Do not fear. The rolls are still a rich shade of yellow. But one shouldn’t walk away from today’s post thinking that Martin’s potato rolls are now actually bread. It’s still filled with dough conditioners, preservatives, and other ingredients that I’m not thrilled about.

But it’s a decided improvement. And even incremental improvement should be celebrated. I’ve decided to commemorate this change by buying two packs of the rolls that I thought I’d never buy again. And I’m looking forward to eating a few more of these specimens on my upcoming visit to PLG in August for their hot dog sampler.

Let’s see if the keen observer can tell the difference between these two labels.

Martin’s Old Ingredients:
Unbleached Enriched Wheat Flour (Flour, Ferrous Sulfate, Niacin, Thiamin, Riboflavin, Folic Acid), Nonfat Milk, Reconstituted Potatoes, (from Potato Flour), Yeast, Sugar, Wheat Gluten, Soybean Oil, Contains 2 Percent or Less of each of the Following: Salt, Butter, Dough Conditioners (Sodium Stearoyl Lactylate, Azodicarbonamide, Monoglycerides and Diglycerides and Ethoxylated Monoglycerides and Diglycerides), Monocalcium Phosphate, Calcium Propionate (a Preservative), Soya Flour, Guar Gum, Ascorbic Acid, DATEM, Enzymes, FD&C Yellow 5 & 6 Coloring, Sesame Seeds.

Martin’s Current Ingredients (as purchased at Weis Markets):
Unbleached Enriched Wheat Flour (Flour, Ferrous Sulfate, Niacin, Thiamin, Riboflavin, Folic Acid), Nonfat Milk, Reconstituted Potatoes (from Potato Flour), Yeast, Sugar, Wheat Gluten, Sunflower Oil, Contains 2 Percent or Less of each of the Following: Salt, Butter, Sunflower Lecithin, Dough Conditioners (Sodium Stearoyl Lactylate, Monoglycerides and Diglycerides and Ethoxylated Monoglycerides and Diglycerides), Monocalcium Phosphate, Calcium Propionate (a Preservative), Soya Flour, Guar Gum, Ascorbic Acid, DATEM, Calcium Sulfate, Enzymes, Turmeric Color, Annatto Color, Sesame Seeds.

See? There are a lot of ingredients in there, so the change might not immediately jump out at you. But for starters, the soybean oil has been replaced with sunflower oil. That’s good for those who are concerned about the proliferation of RoundUp Ready GMO soybeans.

You may have noticed the addition of Sunflower Lecithin. Calcium Sulfate has also been added. The former helps to bind the ingredients, and the later is used as a dough conditioner. But I think it’s a fair tradeoff when one considers what has been removed….

Say goodbye to azodicarbonamide.

Perhaps you remember the Food Babe’s relatively recent effort to get the yoga mat’s out of Subway’s bread? Well, this is that. And it’s gone. Kaput. Martin’s used to use it, and now they don’t. Huzah.

And that pesky Yellow 5 & 6 are now out in favor of Turmeric and Annatto. This is especially fascinating because it was the Food Babe’s fight against these artificial dyes in Kraft’s Mac & Cheese that put her on the map.

Now, I have no idea if she had a meeting with Martin’s or whether the fine folks in Pennsylvania realized that they would just as well prefer it if this blogger/activist never had any reason to visit their corporate headquarters. Or maybe this fear-mongering woman who occasionally borders on the hysterical is actually helping to raise the awareness of consumer concerns about undesirable ingredients in corporate america.

My mantra has always been to fear no food.
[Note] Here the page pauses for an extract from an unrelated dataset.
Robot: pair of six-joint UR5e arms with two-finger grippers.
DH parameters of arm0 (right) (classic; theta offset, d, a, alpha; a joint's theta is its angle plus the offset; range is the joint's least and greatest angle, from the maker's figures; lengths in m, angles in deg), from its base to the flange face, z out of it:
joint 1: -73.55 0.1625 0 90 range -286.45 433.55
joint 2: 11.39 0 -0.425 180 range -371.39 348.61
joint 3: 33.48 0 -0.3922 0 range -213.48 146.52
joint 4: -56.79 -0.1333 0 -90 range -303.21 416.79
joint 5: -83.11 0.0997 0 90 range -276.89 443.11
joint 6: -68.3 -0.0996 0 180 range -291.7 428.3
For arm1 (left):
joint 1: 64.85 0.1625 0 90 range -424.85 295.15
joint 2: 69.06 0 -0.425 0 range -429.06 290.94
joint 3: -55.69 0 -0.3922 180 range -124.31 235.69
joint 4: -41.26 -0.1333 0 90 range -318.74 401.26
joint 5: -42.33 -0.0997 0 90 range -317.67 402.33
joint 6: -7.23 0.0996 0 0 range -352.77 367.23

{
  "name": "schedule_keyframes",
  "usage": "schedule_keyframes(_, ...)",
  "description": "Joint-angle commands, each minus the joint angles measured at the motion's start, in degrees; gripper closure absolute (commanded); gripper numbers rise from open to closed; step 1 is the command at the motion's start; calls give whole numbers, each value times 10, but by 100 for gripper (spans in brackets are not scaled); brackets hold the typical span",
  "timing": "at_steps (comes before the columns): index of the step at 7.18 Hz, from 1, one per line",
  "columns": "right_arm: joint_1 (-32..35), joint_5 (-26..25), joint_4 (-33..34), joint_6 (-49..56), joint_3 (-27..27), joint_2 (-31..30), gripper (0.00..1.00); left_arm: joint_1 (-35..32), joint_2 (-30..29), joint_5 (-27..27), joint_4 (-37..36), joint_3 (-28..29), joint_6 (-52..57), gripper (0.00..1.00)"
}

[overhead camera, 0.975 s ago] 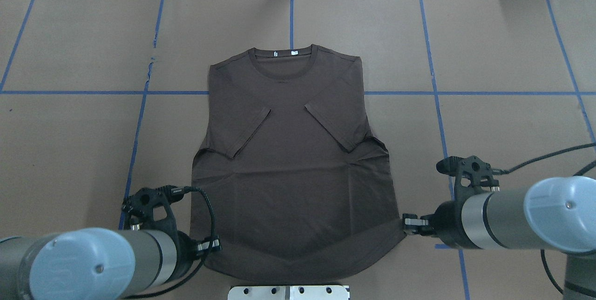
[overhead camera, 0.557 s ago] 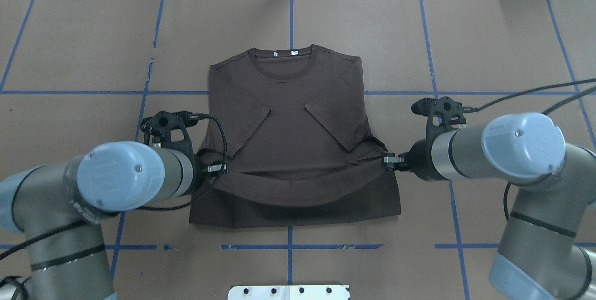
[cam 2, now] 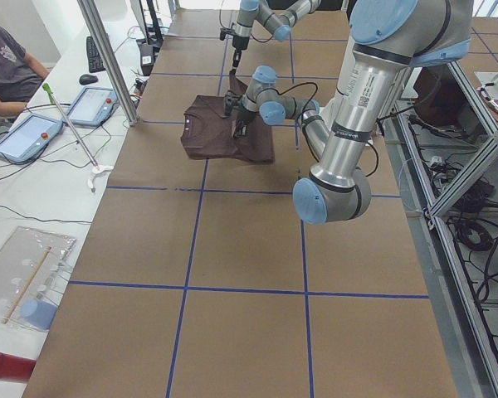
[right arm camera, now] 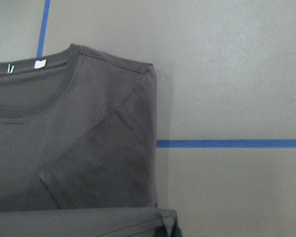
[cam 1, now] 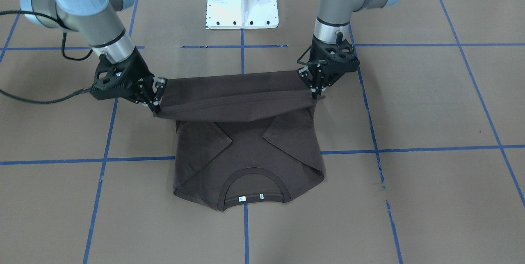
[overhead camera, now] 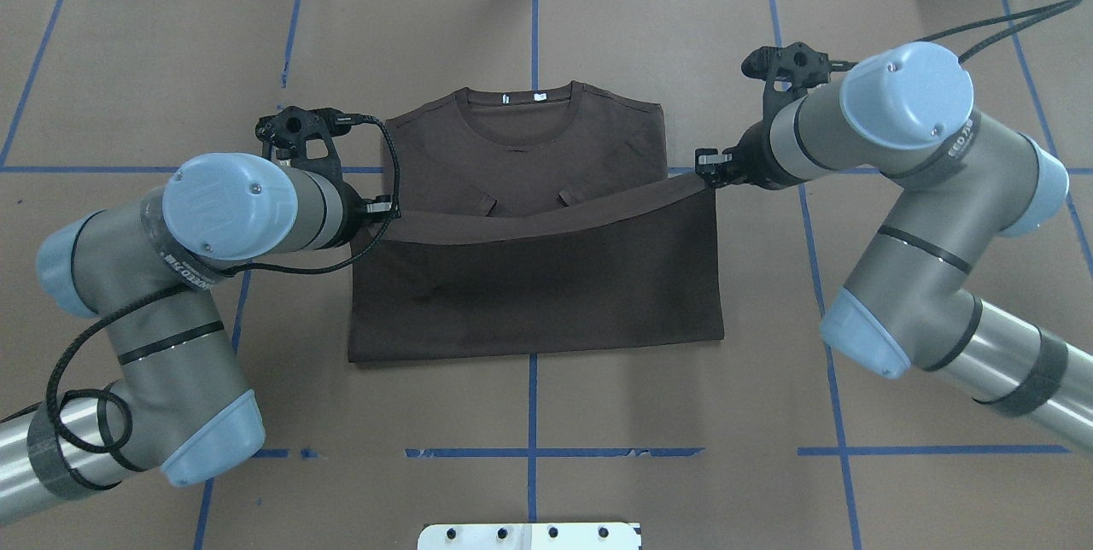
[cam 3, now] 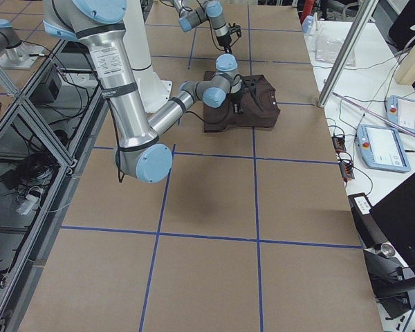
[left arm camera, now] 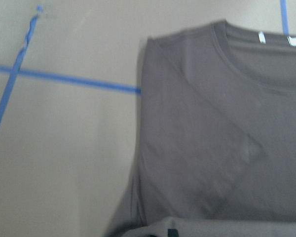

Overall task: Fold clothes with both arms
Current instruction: 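Carry the hem with both grippers toward the collar, folding the shirt in half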

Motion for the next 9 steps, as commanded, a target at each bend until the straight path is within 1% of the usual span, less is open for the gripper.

Which isn’t to say that you shouldn’t get upset when manufacturers are cutting corners to make their product more profitable by using inferior synthetic ingredients that seem to be required for mass production.

All things in moderation. That said, I figure my kids get enough junk when they are out the house, so I make it a point to try and keep everything I buy for home up to a higher standard.

Kudos to Martin’s for taking the first step down the path of the righteous. They have further to go, but they are headed in the right direction.

One Comment leave one →
  1. July 28, 2014 11:12 am

    I’ll tell you why Pirates Lakeside Grill uses Martin’s rolls, in spite of the fact it doesn’t align with the grass fed beef.

    Because Martin’s rolls are AWESOME on burgers. It’s what I use at home for my burgers. It’s also not a big secret that they are the roll of choice to build a great burger.